Forty-three-year-old banking executive Jennifer Riordan of Albuquerque, New Mexico, was fatally injured when she was sucked partway out of the jet through a shattered window.

#FAA Statement (1/4): The FAA issued an Emergency Airworthiness Directive (EAD) https://t.co/NTqXpA3PY4 that requires operators to inspect fan blades on certain CFM56-7B engines within 20 days.

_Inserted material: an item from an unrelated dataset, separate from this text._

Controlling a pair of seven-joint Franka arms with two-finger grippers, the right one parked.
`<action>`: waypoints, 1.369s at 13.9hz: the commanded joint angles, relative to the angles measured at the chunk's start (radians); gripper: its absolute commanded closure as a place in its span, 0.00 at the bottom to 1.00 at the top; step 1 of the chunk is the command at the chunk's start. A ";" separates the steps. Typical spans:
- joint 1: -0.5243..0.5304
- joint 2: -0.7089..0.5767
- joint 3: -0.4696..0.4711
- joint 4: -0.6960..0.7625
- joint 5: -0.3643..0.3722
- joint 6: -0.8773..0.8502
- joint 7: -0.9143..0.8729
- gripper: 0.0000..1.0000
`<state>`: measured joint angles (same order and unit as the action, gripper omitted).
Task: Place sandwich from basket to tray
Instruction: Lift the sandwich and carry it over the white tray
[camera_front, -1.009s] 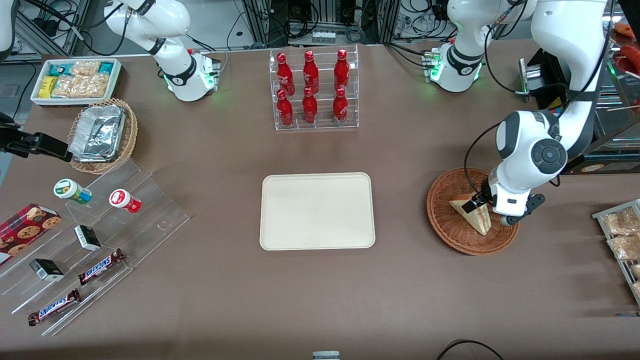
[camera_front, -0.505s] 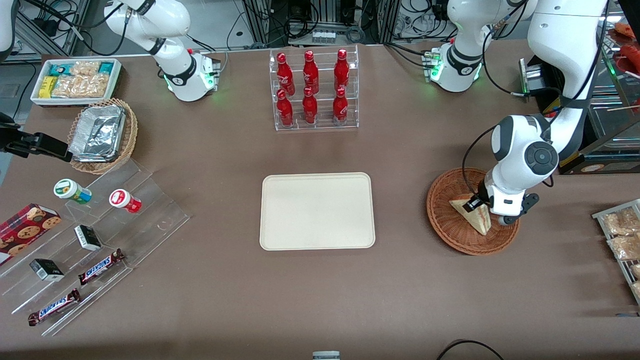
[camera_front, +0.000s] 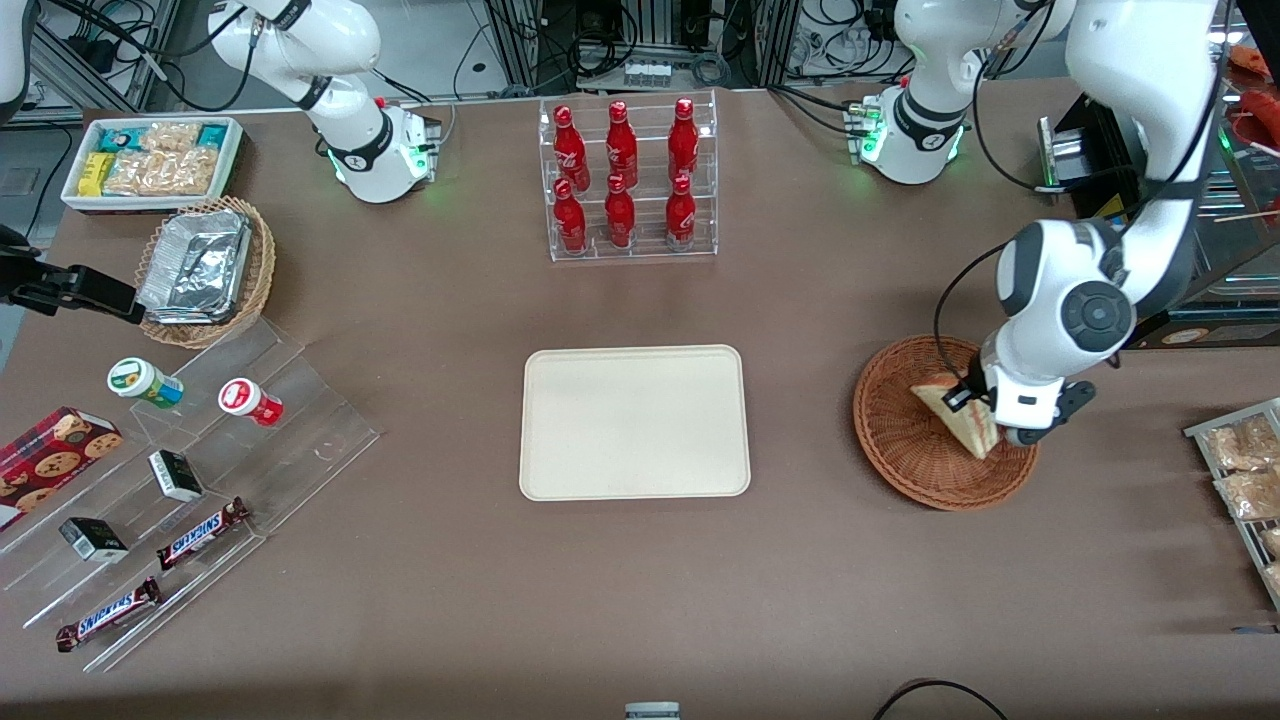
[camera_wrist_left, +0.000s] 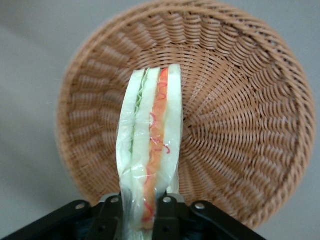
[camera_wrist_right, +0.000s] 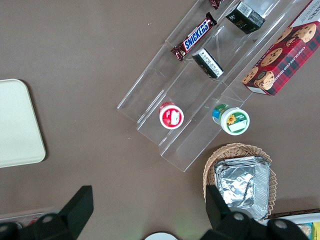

The guidelines from the manufacturer, CFM International, call for ultrasonic inspections - which can detect flaws or cracks not visible to the unaided human eye - within the next 20 days to fan blades on engines with more than 30,000 cycles. The jet, which was headed from NY to Dallas, made an emergency landing in Philadelphia. Southwest became the nation's largest domestic air carrier in 2003 and maintains that ranking based on the U.S. Department of Transportation's most recent reporting of domestic originating passengers boarded. Each aircraft has two engines.

Fellow passengers grabbed Ms Riordan, 43, and dragged her back into the plane, then tried to plug the hole after the sudden loss of cabin pressure.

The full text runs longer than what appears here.